Does this mean that we can summarize the dysfunctions of our society in an economic and social explanation and disregard the cultural aspect? Dani Rodrick, who does not hesitate to recall the importance that nations assume in the very context of globalization, does not go that far, and in fact one can feel a sense of cultural downgrading at the same time as a sense of economic downgrading. Admittedly, in this double loss of reference points, which becomes a permanent source of concern for the individual, one might think that the stability of one makes it possible to mitigate the effects of the other’s instability, but beyond that they often go hand in hand hand, they tend to follow each other as a major concern depending on events.

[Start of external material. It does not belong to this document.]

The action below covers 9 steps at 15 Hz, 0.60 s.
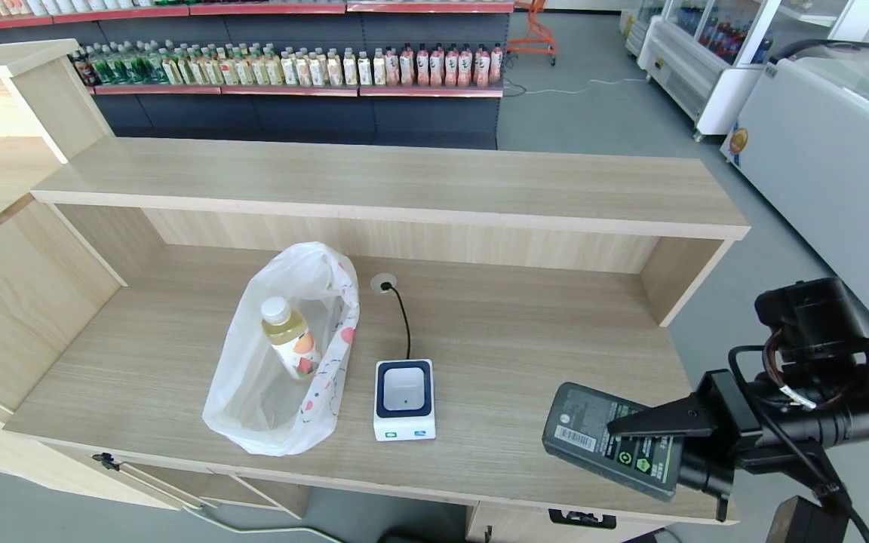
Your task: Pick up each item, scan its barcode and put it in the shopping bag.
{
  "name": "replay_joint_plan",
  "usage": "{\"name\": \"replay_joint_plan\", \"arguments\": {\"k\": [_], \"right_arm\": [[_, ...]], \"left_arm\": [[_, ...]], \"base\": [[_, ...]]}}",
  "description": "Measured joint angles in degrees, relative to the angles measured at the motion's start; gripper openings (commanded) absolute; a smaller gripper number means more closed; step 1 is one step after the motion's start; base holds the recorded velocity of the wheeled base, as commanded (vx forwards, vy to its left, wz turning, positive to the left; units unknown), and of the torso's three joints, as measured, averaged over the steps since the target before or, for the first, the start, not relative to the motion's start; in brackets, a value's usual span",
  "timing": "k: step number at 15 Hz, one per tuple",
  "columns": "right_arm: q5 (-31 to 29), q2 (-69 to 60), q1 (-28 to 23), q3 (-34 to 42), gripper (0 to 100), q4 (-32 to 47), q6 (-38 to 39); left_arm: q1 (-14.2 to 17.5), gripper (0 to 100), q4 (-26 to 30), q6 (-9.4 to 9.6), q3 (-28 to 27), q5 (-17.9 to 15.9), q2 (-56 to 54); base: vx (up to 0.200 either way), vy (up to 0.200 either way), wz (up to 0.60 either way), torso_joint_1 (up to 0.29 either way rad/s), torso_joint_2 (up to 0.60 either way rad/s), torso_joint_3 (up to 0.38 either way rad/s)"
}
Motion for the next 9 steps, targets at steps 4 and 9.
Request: {"name": "replay_joint_plan", "arguments": {"k": [4,9], "right_arm": [[8.4,0.4,6.5,-2.8,0,0.0,-1.9],[10.5,0.9,7.4,-5.3,0,0.0,-1.9]], "left_arm": [[0.0,100,0.0,0.00,0.0,0.0,0.0],[0.0,100,0.0,0.00,0.0,0.0,0.0]], "base": [[0.000,0.000,0.00,0.000,0.00,0.000],[0.000,0.000,0.00,0.000,0.00,0.000]]}}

However,let’s not fool ourselves here more than by examining the British polls. If the conditions of material comfort, the possible access to rewarding work, the certainty that one’s children will have a chance to develop to the level that their abilities can bring them, can actually help to calm things down, one can not think that the fractures we currently know in France or in Europe are due to the only social fact, or that its only change will make it possible to resolve them. No philia, where an indispensable instrument for the city but in the city, seems today to gather the little white in the periphery of France, this red-neck as forgotten and despised as its counterpart from the other side of the Atlantic, and the representative of the newly arrived peoples , although their purchasing power would be identical for cultural reasons. Therefore, the approach of this left-wing populism, where the people are not a given, but a unit to be built, or Jean-Luc Mélenchon’s call for “creolization” of our society, are all these dreams of an undifferentiated people shared by totalitarian powers, technocratic utopians and representatives of globalized economic interests.

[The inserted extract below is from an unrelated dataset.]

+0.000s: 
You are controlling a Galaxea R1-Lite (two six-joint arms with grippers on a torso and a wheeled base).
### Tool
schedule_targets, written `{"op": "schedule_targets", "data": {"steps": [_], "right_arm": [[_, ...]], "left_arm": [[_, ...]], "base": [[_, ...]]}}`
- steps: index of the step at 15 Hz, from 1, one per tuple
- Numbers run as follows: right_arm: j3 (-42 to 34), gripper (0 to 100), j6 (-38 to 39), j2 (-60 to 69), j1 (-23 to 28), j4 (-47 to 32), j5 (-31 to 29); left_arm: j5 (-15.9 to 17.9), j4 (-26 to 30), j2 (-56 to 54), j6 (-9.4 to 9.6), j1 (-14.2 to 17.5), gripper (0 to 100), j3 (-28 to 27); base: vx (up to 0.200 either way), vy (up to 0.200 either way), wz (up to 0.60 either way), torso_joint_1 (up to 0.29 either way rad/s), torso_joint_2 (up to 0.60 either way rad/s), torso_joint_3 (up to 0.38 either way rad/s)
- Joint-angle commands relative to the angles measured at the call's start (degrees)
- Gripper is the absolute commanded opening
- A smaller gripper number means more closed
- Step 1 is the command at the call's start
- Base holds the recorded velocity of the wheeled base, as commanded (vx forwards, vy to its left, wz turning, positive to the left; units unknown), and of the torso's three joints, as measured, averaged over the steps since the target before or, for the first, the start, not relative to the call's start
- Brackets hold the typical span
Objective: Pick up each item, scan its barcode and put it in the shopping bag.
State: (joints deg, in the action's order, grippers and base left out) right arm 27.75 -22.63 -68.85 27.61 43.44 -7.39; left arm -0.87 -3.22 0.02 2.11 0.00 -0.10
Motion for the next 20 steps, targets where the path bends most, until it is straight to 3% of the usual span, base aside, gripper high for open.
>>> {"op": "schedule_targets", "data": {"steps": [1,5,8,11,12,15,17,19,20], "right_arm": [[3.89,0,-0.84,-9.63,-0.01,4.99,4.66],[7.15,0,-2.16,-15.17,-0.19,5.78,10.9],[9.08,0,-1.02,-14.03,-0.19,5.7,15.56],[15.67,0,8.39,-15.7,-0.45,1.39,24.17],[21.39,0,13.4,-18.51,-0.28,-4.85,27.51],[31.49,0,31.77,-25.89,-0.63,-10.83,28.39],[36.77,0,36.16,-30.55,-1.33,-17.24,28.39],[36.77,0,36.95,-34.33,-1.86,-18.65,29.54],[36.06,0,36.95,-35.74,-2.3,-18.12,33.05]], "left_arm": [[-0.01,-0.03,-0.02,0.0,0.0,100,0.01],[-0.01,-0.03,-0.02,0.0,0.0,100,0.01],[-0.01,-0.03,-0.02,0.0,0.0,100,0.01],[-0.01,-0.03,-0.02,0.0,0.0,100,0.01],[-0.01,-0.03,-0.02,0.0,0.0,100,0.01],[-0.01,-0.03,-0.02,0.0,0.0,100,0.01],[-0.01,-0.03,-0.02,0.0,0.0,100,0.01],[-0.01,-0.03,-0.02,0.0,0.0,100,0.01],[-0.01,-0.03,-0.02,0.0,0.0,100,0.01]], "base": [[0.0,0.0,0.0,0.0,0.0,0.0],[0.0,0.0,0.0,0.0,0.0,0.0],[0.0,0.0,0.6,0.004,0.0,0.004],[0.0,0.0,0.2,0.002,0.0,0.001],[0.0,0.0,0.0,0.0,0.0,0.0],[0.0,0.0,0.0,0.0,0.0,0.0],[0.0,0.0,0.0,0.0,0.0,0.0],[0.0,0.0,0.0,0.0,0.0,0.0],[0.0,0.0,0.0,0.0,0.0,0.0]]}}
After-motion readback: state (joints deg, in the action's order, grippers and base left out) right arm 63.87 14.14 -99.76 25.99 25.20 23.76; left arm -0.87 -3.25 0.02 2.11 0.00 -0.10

Do these underlying causes of the nature of identity anxiety explain in part why Marine Le Pen managed to win over Eric Zemmour?

This is part of the answer that can be put forward, provided it is done in a very specific way and without excessive generalization. From the moment that Éric Zemmour centered most of his speech during the presidential campaign on this concern raised by the loss of cultural identity, it is very logical that Marine Le Pen, seeing what was until then part of its themes – even this had for some time gone into the background – the forerunner of its rival, fell back on the second element, this social downgrade summed up with the question of purchasing power, but which extends far beyond.

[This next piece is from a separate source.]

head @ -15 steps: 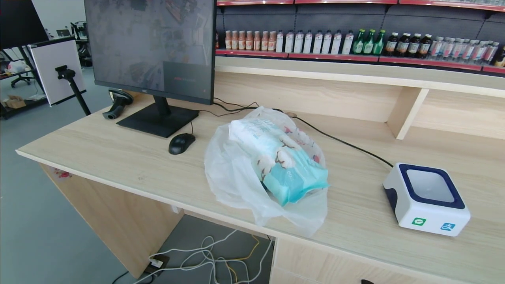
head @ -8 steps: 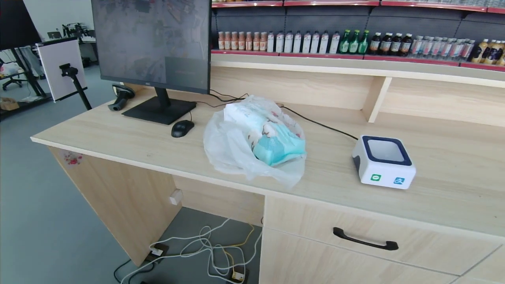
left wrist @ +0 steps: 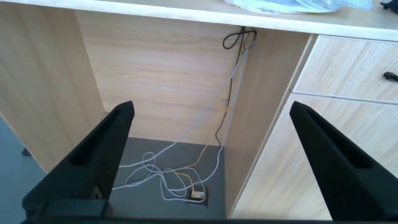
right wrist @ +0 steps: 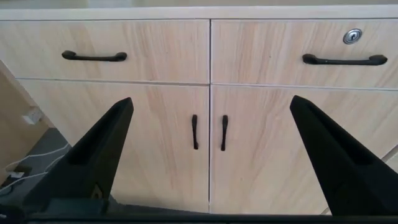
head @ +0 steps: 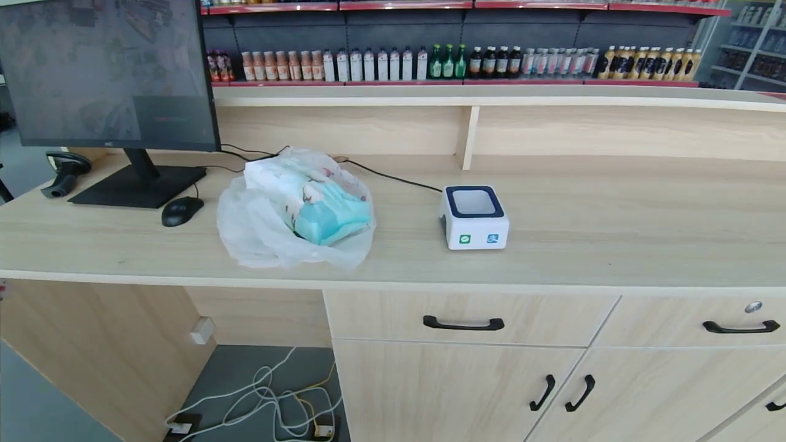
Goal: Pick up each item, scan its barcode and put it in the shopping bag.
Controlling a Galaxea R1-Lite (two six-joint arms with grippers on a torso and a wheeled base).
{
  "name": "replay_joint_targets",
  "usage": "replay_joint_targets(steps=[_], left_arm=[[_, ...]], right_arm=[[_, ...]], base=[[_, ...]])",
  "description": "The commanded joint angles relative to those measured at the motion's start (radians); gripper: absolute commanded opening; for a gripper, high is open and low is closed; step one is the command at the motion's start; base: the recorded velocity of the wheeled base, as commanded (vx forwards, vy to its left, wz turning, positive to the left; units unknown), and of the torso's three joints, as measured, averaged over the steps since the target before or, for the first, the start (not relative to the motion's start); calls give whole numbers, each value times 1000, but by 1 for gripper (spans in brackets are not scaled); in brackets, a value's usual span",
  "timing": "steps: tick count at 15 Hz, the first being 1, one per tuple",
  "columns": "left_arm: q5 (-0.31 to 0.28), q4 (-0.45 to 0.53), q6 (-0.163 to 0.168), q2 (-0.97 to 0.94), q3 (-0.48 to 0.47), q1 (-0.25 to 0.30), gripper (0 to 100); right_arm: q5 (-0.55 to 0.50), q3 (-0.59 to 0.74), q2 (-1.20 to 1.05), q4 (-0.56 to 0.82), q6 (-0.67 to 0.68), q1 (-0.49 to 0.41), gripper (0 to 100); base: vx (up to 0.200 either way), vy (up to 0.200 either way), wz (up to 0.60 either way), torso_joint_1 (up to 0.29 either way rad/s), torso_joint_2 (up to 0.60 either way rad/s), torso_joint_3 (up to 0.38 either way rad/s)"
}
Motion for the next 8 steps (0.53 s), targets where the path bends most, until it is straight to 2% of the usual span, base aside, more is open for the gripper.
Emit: replay_joint_targets(steps=[1, 4, 7, 8], left_arm=[[0, 0, 0, 0, 0, 0, 100], [0, 0, -2, 0, 0, 0, 100], [0, -3, -2, 0, 0, 0, 100], [0, -3, -6, 0, 0, 0, 100]], right_arm=[[0, 0, 1, -1, 0, 0, 100], [0, 0, 1, -1, -3, 0, 100], [0, 0, 1, -1, 0, 0, 100], [0, 0, 1, -1, -1, 0, 100]], base=[[0, -200, 0, 7, 2, -2], [0, -200, 0, 6, -1, 2], [0, 0, 0, 0, 0, 0], [-200, 0, 0, 2, 2, 2]])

It should be noted that this also changed the situation in relation to the media, because today it is much easier to express oneself on the second question than on the first, to complain about the decline in one’s purchasing power or to worry about his social downgrading, rather than to provoke not only the fight against immigration, which is always suspected of giving racism an honor, but even only cultural insecurity in a society broken and weakened by a wokism that permanently accuses Western culture and imposes permanent repentance on our citizens. Marine Le Pen’s speech, which had thus become less “divisive”, was able to make itself heard better before the campaign for the second round again called for it along pillars and antennae, and without much surprise, the “darkest hours in our history.

But it would no doubt be going too far to deduce from this already dated explanation the doctrine of any political superiority of the question of economic or social identity over cultural identity. As we have already said, in addition to the fact that the two often support each other more than they oppose each other, they simply follow each other in the classification of the original questions according to current events. Let’s wait. “Tomorrow is another day”, as Tara’s mistress used to say.